If you have a 10g and your water temp is 25C (~77F) then you substract 20% of your water so now you have 8g of water. If you add 2g of water at 20C (~68F) your overall temp will drop to 24C (~75.2F).

I think its a pretty big drop ...
A drop of 2 F degrees is quite a quick drop ...
Correct me guys if I'm wrong ...


----------



## KingJeff (Jul 22, 2003)

never thoughtof it that way.... it makes sense. thanks.


----------



## illnino (Mar 6, 2004)

i have a 10g tank with community fish, it had a lot of shi* so i thought just clean a lot of water. while cleaning it, i noticed something. damn that water was hot. it was 87 degrees, 10 above normal. so i had already taken out 40% so i just thought y not put cold water in to make it normal again. so i put some pretty cold water in. around 60 degrees. it has been 10 hours since then, no deaths, and it is down to 75 degrees. i guess i got lucky.


----------



## DonD (Mar 11, 2004)

It is not an immediate death type of thing. I will lay money that you will have a wicked ick outbreak in the next 24 hours or so. It stresses the hell out of the fish and weakens their immune system to the point of allowing things like ick to nail them.


----------



## Peacock (Feb 23, 2004)

DonD is totaly right. i like his first post... Bucket of cold water dumped on you while showering..

LOL..

good work.


----------



## illnino (Mar 6, 2004)

well so far, all of my fish are perfectly fine, not one sign of stress. even no signs of stress for this fish that got caught in one of those rocks with a hole in the middle of it, he was stuck there for hours with his face in the gravel, now he is swimming around like normal. even though he has scales missing of his back!


----------



## Peacock (Feb 23, 2004)

ok, keep doing it then... dont listen to us. we dont know anything


----------



## PiranhasaurusRex (Feb 23, 2004)

The cold water in the shower isn't quite the same. At any one time there is not that much hot water in the shower. At least not as much as a bucket full. But I do agree, it isn't good.


----------



## illnino (Mar 6, 2004)

no, i only did one cold water change to lower my temp from 87 degrees to normal, i also did it slowly.


----------



## ShaneN. (Mar 8, 2004)

so what about a 5 gallon bucket that has sat over night in my bedroom. with say your 20% change at room temp going in. that should be fine right?


----------



## DonD (Mar 11, 2004)

OK, to make it simple, a sudden drop of more than a couple few degrees at one time is not a good idea. It may not result in any problems, but the odds are in favor of it causing issues.


----------



## pmGFK (Feb 27, 2004)

> well so far, all of my fish are perfectly fine, not one sign of stress. even no signs of stress for this fish that got caught in one of those rocks with a hole in the middle of it, he was stuck there for hours with his face in the gravel, now he is swimming around like normal. even though he has scales missing of his back!

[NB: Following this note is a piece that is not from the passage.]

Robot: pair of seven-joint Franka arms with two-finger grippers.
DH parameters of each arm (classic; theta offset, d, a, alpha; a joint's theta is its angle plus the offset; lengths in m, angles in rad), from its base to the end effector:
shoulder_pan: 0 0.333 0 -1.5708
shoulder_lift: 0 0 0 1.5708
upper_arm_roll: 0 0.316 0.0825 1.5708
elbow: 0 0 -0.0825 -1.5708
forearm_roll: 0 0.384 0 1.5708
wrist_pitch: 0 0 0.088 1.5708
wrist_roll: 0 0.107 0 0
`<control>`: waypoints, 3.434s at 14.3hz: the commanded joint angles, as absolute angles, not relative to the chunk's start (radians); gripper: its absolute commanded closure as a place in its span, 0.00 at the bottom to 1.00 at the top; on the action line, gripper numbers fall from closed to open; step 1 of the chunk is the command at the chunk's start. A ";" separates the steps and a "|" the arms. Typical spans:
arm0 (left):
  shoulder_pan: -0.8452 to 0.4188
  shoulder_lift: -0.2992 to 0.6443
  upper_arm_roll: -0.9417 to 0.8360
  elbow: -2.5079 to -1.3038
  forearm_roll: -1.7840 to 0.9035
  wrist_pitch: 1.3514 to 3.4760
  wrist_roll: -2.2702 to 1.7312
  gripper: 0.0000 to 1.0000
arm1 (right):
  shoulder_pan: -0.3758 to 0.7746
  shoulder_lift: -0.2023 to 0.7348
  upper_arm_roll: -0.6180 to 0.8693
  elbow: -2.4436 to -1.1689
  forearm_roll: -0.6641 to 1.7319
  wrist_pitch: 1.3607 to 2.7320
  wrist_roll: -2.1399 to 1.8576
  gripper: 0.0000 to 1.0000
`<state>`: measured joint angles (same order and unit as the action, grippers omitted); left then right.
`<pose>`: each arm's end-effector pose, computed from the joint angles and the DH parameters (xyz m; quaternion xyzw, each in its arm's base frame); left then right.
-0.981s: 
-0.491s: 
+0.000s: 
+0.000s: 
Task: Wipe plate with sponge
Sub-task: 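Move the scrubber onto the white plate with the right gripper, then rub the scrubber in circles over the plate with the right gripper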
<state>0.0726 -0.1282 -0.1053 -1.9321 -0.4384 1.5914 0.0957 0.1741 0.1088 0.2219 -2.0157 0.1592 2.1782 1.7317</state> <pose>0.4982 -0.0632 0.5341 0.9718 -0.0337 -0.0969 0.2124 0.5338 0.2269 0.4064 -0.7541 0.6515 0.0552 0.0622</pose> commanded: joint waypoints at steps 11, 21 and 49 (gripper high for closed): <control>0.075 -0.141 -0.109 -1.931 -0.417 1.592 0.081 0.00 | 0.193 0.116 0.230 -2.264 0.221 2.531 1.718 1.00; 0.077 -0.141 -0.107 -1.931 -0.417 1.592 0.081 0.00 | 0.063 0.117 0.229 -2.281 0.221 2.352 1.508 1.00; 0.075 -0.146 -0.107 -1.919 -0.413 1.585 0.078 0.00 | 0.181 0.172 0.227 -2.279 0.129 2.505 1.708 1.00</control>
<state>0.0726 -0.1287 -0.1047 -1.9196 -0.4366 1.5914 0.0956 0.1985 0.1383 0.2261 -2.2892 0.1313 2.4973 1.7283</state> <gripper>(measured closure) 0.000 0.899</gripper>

Stupid fish! My red did that to! I thought he would never be able to enter that hole! But he did and he got armed on the face and had some scars on he's back.









Anyway, I took this stupid rock out!









Now he's healing well, and have no sign of this incident anymore ...









BE CAREFULL WITH THOSE ROCKS GUYS!!!


----------



## illnino (Mar 6, 2004)

they are very evil rocks if you have fish larger than the holes in them. but mine is doing just fine.


----------



## deadhead (Dec 29, 2003)

Close this thread already!!!
It would be in your best interest to try to add water that is as close as the tempature of the water in the tank!!!!
Its not rocket science guys.


----------